I was impressed with Dr. Anthony Leach (Associate Professor of Music and Music Education at Penn State University) who led the workshop, and was incredibly inspired by the nearly 45 teachers from Boston, Chelmsford, Rhode Island, Newton, and Lexington who attended the workshop, including teachers from the Minuteman Technical School (I have always argued that we need to see the arts also embodied as vocational skills, and Minuteman Tech now has a band, recording studio, and sound engineering!). I was honored to be in the presence of these dedicated teachers, and have posted my introductory remarks below.

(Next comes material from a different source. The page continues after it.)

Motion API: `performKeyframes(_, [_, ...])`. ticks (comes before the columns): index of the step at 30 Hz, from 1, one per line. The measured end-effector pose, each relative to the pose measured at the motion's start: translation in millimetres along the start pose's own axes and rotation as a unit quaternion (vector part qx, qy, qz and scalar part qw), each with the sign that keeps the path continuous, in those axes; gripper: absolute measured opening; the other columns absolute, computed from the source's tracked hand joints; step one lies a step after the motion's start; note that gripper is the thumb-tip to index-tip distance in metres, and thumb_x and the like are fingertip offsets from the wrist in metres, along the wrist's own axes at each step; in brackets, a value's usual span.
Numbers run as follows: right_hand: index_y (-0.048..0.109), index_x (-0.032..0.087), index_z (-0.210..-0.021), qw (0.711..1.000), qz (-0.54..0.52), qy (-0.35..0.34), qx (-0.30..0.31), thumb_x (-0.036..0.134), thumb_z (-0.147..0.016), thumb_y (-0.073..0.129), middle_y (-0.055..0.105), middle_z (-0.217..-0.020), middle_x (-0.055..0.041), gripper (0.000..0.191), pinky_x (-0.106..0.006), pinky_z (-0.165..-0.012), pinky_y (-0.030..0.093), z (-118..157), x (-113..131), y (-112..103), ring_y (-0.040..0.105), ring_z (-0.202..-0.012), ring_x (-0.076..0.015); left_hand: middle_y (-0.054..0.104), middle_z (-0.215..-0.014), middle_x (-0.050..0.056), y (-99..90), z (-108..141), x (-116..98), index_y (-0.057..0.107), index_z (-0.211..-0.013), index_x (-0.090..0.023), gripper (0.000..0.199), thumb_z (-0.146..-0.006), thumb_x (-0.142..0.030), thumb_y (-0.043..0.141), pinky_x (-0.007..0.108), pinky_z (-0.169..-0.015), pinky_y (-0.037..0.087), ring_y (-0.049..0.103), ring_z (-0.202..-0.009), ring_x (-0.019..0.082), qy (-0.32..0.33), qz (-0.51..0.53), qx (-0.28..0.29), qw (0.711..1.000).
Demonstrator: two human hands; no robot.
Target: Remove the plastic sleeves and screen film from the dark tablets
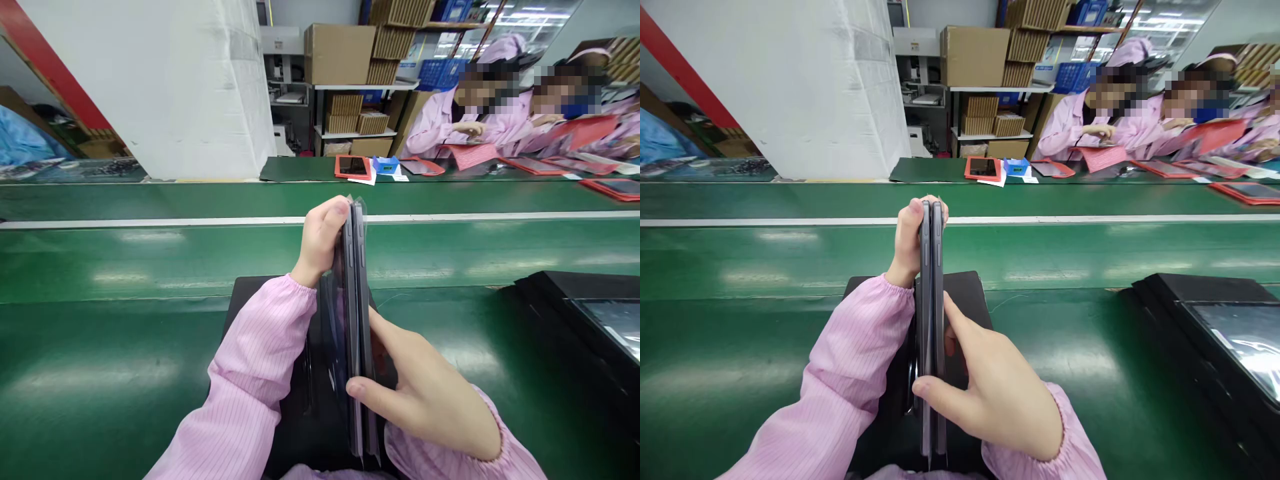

Introductory remarks- “Teaching African American Spirituals”
BSO, January 10, 2011
We live in an age where educational policy makers believe that only things that can be counted matter. Sadly, education reform has become synonymous with raising test scores. What it means to be a whole child, or a whole human being, who needs a strong intellectual center with many outlets for creative and even spiritual exploration, has been forgotten. The conversation is completely lopsided. Our obsession with measurement and comparison has led to a curriculum that ignores the aesthetic, the musical or the imaginative. No one would ever argue that reading and math don’t count and shouldn’t be tested, but when a 9 month school year is reduced to a 7 month school year because of the number of days spent on testing and test prep, someone has got to say: Stop! It’s time to change our paradigm.
That is when I look to the arts. The arts teach us that judgment counts—not just finding right answers and filling in bubble test answer sheets. The arts teach about perspective, critique, working together, and learning from our history. The arts allow multiple opportunities to walk in another’s shoes, sing another’s songs and appreciate and empathize with lyrics and melodies that may be foreign to us.
American spirituals are a way into understanding our past, our traditions, our trials and aspirations, our greatest hopes for what can be. I’m not sure there is a test to measure what a good spiritual sounds like – I certainly hope not. The assessment of good (or not good) comes from the audience’s response. Were you moved? Did you come to a different understanding, emotionally and intellectually, than you expected? Were you transported? And what do those explorations mean to you?
I am so proud of the spiritual ensemble at BAA where our students work together to create a sound that helps us ask about our collective humanity and our history. That, to me, is why we are teachers
So, I welcome you to this wonderful day where you will work and learn together and where you will remind one another, and your students, that music – and this music in particular – is the stuff of life. We can never forsake it lest we forsake ourselves. I know we can struggle through these dark days of budget cuts and reforms that are a parody of what is actually needed. Remember the words of our spirituals: “I ain’t got time to die” and “don’t let nobody turn me around.” Stay focused on your good work. You know what is right for kids. Thank you for being here today… enjoy and sing!